= Maribel Fierro =

Spanish Middle Eastern scholar (born 1956)

María Isabel Fierro Bello (born 1956) is a researcher on Middle Eastern studies at the Spanish National Research Council's humanities branch in Madrid, Spain. Fierro has served as a visiting scholar at the University of Chicago Divinity School in Chicago, the School for Advanced Studies in the Social Sciences in Paris, The Institute for Advanced Studies at The Hebrew University of Jerusalem and the Institute for Advanced Study in Princeton. In 2020 she was elected to the American Philosophical Society.

==Works==
===Conference proceedings===
- Public violence in Islamic societies. Edited with Christian Lange. Edinburgh: Edinburgh University Press, 2009. 304 pgs., 24 cm.
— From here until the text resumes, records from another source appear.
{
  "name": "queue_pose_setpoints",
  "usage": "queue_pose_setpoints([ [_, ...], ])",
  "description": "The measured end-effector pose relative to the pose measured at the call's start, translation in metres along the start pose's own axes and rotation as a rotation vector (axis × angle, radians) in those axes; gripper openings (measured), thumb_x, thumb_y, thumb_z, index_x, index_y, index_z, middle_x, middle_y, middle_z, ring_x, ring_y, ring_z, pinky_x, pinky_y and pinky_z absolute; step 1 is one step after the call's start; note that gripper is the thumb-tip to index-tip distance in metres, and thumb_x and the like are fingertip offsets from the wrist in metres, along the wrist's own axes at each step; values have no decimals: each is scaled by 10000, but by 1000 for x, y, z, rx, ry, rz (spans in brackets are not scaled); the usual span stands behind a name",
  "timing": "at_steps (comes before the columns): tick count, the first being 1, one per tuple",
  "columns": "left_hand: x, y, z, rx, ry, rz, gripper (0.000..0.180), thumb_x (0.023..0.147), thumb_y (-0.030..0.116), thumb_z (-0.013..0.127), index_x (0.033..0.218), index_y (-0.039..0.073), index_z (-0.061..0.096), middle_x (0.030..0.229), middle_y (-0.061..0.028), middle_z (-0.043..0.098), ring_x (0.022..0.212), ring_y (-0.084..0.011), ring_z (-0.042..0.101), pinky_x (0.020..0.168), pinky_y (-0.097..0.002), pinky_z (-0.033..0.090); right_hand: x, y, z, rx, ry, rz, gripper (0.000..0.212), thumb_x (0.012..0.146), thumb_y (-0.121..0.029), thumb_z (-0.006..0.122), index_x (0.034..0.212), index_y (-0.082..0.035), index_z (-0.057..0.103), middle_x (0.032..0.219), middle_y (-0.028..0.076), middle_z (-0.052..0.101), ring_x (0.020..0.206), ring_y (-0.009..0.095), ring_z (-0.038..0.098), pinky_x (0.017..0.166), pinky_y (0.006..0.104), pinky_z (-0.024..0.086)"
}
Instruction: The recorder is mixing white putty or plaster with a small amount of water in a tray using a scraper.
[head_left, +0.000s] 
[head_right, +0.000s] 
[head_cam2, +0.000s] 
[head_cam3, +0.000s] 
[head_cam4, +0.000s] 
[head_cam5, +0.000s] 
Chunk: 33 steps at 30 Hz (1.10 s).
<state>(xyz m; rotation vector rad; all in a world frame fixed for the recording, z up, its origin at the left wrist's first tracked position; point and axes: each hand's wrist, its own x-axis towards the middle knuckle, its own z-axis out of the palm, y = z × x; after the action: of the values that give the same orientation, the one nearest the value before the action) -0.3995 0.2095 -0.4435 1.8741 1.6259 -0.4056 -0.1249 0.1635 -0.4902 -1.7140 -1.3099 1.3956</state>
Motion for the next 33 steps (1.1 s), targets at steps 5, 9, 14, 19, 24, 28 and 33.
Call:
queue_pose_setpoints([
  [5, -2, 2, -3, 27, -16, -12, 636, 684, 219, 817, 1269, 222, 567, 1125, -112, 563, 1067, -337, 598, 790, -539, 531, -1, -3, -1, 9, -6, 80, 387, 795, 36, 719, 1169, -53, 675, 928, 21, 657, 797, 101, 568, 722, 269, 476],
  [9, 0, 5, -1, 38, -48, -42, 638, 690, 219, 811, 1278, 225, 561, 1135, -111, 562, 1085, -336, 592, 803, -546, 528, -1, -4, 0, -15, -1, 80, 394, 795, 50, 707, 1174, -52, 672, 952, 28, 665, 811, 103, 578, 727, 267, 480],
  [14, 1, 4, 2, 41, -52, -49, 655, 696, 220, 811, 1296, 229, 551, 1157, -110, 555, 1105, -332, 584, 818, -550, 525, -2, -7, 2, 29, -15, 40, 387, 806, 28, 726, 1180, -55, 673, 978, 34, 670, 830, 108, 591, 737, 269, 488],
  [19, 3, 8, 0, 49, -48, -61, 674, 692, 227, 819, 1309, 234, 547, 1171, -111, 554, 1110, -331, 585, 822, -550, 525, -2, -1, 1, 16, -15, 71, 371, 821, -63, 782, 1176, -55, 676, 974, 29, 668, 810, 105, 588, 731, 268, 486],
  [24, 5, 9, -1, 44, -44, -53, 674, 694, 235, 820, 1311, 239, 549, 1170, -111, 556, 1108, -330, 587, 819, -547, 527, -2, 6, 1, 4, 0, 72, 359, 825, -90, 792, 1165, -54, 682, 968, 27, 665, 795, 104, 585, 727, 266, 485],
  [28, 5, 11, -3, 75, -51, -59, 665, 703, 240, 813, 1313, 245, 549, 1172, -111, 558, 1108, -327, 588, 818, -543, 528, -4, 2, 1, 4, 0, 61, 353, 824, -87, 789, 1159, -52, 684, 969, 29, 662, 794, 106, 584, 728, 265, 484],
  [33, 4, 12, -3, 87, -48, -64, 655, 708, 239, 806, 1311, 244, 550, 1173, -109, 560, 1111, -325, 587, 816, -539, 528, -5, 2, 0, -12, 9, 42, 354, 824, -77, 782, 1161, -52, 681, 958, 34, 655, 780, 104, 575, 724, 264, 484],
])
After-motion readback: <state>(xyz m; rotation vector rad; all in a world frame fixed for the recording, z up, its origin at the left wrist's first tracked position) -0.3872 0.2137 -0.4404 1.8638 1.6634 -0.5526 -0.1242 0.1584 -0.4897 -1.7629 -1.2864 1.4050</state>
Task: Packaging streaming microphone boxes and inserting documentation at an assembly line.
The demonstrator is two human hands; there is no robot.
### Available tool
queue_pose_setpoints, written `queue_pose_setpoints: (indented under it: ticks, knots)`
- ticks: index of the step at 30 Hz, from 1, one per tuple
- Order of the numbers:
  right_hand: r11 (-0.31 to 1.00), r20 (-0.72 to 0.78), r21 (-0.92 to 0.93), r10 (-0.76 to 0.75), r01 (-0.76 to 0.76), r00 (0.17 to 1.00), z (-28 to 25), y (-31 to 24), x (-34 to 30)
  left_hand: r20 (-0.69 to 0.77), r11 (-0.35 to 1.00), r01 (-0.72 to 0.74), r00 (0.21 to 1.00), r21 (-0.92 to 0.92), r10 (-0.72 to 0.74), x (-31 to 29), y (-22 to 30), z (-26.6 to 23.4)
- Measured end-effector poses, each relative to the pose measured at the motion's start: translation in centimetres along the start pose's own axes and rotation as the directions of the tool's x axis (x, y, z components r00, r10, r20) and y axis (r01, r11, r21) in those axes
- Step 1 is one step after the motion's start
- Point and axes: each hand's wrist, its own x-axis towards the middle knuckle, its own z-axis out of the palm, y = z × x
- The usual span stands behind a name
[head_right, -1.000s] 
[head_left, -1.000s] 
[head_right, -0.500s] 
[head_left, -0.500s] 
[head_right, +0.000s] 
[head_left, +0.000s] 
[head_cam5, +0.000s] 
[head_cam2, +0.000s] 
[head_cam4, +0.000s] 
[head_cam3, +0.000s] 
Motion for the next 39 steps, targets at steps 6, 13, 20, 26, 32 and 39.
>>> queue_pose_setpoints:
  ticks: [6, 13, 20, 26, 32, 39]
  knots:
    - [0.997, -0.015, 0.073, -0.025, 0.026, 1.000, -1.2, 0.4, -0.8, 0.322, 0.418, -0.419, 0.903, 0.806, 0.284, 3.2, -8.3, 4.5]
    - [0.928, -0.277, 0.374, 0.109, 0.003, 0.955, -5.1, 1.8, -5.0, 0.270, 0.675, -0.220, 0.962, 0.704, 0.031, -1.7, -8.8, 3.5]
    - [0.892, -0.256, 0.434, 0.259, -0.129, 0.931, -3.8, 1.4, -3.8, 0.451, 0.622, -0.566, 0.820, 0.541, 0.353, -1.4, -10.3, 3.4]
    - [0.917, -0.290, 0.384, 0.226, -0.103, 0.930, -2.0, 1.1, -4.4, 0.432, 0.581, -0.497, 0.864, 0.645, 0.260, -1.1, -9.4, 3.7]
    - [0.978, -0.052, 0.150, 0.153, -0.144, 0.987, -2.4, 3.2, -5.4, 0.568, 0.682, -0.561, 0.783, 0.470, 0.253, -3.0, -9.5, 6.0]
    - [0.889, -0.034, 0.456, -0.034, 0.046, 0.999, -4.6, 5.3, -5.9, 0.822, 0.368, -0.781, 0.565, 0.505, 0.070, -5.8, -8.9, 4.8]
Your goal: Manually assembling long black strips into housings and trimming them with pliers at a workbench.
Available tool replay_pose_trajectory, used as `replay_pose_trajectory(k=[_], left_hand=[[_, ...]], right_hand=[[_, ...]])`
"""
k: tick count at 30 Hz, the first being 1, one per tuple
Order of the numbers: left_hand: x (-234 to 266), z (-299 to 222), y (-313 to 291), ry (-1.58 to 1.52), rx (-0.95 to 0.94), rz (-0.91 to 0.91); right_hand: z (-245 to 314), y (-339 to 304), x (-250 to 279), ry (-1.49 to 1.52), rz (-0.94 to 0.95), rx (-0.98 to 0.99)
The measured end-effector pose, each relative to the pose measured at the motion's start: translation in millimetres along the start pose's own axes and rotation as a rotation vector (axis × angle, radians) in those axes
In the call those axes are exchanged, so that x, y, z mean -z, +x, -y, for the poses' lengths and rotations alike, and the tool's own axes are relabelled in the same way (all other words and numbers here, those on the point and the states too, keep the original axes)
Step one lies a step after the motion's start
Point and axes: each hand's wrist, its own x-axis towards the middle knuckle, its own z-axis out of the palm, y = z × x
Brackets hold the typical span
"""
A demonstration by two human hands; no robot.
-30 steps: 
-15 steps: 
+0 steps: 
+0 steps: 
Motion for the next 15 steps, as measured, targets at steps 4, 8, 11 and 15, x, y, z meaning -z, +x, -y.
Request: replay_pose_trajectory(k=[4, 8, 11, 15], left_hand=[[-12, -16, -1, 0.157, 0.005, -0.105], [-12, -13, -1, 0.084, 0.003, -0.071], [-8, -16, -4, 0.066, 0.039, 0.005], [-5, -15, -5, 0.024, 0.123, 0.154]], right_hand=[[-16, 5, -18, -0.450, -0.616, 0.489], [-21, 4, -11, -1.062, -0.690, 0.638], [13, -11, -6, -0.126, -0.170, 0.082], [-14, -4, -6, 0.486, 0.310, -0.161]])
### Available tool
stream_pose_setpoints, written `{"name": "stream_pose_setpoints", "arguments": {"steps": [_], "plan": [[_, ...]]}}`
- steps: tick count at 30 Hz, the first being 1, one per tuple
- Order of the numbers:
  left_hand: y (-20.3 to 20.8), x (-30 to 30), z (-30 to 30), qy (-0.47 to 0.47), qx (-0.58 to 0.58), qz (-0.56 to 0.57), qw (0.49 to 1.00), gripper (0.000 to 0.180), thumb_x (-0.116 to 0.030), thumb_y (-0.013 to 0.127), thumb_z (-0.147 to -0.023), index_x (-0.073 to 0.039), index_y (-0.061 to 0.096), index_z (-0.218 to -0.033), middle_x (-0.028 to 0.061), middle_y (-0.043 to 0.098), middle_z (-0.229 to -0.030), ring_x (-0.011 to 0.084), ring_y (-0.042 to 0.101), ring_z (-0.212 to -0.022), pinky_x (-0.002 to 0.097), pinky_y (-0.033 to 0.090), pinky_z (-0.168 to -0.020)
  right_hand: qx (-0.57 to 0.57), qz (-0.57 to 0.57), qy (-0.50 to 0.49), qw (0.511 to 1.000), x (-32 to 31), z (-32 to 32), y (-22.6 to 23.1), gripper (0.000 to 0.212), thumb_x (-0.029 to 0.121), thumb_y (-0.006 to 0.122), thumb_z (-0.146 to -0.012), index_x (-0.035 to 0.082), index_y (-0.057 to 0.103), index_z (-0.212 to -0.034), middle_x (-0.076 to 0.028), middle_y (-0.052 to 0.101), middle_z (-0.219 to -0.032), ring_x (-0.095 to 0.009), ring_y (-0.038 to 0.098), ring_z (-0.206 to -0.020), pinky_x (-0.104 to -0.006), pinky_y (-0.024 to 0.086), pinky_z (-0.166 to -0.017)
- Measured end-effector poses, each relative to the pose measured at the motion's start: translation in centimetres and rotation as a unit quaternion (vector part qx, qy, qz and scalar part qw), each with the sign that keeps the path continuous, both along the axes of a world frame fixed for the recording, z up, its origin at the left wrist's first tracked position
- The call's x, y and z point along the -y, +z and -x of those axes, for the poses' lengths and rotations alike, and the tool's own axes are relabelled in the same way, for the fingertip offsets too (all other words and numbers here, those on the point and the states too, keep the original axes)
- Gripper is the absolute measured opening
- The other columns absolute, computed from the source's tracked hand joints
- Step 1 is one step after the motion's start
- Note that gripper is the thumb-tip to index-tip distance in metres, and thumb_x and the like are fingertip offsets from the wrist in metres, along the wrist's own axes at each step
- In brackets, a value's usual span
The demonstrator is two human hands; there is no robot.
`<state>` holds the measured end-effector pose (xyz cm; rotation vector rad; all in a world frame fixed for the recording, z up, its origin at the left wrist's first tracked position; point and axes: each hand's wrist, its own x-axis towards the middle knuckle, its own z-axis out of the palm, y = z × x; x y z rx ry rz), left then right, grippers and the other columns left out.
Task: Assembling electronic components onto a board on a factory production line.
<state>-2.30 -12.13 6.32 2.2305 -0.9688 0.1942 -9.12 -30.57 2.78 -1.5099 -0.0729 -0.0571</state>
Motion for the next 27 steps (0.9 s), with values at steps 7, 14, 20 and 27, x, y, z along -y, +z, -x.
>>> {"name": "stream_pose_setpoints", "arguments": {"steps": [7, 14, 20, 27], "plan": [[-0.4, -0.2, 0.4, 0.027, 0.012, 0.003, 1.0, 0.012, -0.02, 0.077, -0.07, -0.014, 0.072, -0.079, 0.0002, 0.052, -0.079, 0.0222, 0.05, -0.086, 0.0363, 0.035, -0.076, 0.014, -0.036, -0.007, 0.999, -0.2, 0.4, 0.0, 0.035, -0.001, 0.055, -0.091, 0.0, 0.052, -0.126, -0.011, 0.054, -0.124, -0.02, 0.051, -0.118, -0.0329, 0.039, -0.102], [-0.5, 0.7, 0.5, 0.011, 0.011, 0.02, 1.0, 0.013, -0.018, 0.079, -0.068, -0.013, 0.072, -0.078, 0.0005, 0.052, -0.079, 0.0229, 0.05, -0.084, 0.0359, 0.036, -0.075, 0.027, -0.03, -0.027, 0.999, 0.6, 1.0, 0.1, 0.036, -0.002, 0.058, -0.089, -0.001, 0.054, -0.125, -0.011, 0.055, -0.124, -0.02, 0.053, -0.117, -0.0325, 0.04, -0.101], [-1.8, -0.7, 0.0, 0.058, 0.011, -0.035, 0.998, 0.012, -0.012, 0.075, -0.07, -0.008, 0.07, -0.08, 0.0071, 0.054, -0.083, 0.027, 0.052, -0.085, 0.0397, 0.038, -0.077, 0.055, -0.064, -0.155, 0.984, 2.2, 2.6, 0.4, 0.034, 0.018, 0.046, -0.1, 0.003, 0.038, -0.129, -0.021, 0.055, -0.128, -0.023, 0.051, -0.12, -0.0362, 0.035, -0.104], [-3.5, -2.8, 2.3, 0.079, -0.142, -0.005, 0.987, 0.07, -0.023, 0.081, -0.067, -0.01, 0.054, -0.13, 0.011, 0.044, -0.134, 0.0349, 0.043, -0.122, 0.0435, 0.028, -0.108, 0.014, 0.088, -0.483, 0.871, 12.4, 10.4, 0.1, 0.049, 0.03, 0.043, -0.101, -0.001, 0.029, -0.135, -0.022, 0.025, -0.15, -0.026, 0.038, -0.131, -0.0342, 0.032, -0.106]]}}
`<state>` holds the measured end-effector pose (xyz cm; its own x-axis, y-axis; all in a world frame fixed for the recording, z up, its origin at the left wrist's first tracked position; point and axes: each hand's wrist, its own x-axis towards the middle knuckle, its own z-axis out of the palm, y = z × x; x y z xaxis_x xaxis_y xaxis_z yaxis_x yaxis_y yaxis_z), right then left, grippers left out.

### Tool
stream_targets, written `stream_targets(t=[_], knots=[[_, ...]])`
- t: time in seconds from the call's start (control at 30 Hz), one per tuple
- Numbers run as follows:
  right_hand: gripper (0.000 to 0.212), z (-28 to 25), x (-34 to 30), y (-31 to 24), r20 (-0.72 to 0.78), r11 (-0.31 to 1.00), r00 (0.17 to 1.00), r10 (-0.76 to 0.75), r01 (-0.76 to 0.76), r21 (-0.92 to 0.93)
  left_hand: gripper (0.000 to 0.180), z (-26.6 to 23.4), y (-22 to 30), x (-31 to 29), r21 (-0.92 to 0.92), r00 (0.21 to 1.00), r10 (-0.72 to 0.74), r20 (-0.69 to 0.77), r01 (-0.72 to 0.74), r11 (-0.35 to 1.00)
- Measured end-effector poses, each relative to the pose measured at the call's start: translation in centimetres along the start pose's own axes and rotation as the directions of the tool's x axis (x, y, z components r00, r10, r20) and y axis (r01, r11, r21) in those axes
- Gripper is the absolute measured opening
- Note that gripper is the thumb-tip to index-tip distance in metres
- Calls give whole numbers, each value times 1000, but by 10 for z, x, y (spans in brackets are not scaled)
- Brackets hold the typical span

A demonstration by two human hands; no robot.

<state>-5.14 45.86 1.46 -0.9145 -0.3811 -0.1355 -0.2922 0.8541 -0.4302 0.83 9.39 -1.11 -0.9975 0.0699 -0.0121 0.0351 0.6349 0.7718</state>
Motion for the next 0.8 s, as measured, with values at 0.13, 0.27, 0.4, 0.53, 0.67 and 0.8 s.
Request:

ISBN 9780748637317

===Edited works===
- The New Cambridge History of Islam; The Western Islamic World Eleventh to Eighteenth Centuries, vol. 2. New York: Cambridge University Press, 2010. ISBN 9780521839570

===Lectures===
- "Heresy and Political Legitimacy in al-Andalus," presented at the University of Chicago Divinity School in Chicago, Friday, October 14, 2011.
- "The Turban and its Meanings in Al-Andalus," presented at the UIUC College of Liberal Arts and Sciences in Urbana, Illinois, Oct 17, 2011.

===Original works===
- Abd al-Rahman III: The First Cordoban Caliph. Oxford: Oneworld Publications, 2005. 160 pgs.